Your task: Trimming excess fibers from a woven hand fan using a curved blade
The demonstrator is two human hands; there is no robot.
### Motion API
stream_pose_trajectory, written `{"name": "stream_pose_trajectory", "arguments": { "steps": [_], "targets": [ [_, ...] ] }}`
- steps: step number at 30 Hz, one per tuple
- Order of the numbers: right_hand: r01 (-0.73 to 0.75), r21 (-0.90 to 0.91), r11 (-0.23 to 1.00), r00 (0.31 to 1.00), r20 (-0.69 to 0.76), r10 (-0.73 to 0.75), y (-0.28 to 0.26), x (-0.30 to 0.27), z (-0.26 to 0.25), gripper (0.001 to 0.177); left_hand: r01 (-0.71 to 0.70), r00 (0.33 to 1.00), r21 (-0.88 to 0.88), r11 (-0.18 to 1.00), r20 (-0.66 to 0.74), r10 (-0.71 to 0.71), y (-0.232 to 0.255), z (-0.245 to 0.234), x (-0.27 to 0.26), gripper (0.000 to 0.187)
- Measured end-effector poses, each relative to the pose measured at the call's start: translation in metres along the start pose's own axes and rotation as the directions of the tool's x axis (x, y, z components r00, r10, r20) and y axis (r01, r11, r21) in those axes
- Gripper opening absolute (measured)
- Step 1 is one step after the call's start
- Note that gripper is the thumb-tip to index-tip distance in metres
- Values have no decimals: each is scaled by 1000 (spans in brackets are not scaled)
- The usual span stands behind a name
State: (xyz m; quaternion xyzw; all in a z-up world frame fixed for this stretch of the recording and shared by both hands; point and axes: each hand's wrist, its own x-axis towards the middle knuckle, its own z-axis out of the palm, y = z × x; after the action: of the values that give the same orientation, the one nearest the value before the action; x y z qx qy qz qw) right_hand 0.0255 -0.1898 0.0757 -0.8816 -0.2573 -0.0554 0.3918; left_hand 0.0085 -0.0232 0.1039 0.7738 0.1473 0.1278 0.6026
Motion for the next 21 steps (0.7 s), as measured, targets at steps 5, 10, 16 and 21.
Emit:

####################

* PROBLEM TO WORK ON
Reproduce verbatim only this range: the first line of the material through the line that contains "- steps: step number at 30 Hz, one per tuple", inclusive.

* TASK RESULT
Your task: Trimming excess fibers from a woven hand fan using a curved blade
The demonstrator is two human hands; there is no robot.
### Motion API
stream_pose_trajectory, written `{"name": "stream_pose_trajectory", "arguments": { "steps": [_], "targets": [ [_, ...] ] }}`
- steps: step number at 30 Hz, one per tuple

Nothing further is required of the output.